#### TASK TO CARRY OUT:
There is material below. Print exactly the lines starting at the line with "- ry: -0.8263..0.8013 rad" and ending at the line with "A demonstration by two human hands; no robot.", ends included, and no others.

────────────────

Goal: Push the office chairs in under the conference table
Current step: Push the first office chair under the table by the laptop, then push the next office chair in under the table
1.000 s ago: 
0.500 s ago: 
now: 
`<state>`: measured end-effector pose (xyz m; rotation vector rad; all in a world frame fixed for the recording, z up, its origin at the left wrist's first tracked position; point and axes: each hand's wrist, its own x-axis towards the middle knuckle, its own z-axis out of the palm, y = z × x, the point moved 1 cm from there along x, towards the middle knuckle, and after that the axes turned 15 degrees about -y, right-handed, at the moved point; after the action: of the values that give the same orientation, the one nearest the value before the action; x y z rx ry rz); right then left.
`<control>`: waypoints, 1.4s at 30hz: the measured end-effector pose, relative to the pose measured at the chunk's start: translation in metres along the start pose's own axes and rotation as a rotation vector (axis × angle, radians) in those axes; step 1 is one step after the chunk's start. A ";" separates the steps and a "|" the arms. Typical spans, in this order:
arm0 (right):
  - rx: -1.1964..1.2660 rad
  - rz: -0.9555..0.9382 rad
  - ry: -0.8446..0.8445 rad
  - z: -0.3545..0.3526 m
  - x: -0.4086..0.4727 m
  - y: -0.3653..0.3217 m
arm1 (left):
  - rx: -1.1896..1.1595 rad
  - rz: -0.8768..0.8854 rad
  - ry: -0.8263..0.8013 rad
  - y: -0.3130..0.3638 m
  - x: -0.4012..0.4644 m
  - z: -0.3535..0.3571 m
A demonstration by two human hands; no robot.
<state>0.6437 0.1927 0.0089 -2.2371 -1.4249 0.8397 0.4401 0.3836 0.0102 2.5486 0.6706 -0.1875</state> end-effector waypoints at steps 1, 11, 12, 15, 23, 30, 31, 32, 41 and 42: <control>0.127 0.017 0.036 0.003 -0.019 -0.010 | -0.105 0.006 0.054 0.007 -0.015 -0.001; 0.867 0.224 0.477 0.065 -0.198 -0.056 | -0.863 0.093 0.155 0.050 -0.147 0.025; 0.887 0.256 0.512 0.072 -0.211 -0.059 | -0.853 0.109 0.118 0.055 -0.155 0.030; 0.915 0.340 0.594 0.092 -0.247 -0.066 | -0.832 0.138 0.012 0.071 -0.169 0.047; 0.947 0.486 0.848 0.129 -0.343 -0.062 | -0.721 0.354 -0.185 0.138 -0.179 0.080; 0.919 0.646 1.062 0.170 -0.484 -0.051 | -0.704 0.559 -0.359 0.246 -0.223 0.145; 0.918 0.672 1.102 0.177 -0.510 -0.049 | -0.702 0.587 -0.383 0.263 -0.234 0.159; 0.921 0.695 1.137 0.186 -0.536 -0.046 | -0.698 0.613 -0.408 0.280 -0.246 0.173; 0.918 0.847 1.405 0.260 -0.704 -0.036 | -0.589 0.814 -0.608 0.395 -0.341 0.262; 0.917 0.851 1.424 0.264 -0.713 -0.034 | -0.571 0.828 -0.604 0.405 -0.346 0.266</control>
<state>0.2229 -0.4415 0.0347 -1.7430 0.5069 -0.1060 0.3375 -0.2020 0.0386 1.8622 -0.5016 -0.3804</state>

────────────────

#### TASK ANSWER:
  - ry: -0.8263..0.8013 rad
  - y: -0.3130..0.3638 m
  - x: -0.4012..0.4644 m
  - z: -0.3535..0.3571 m
A demonstration by two human hands; no robot.

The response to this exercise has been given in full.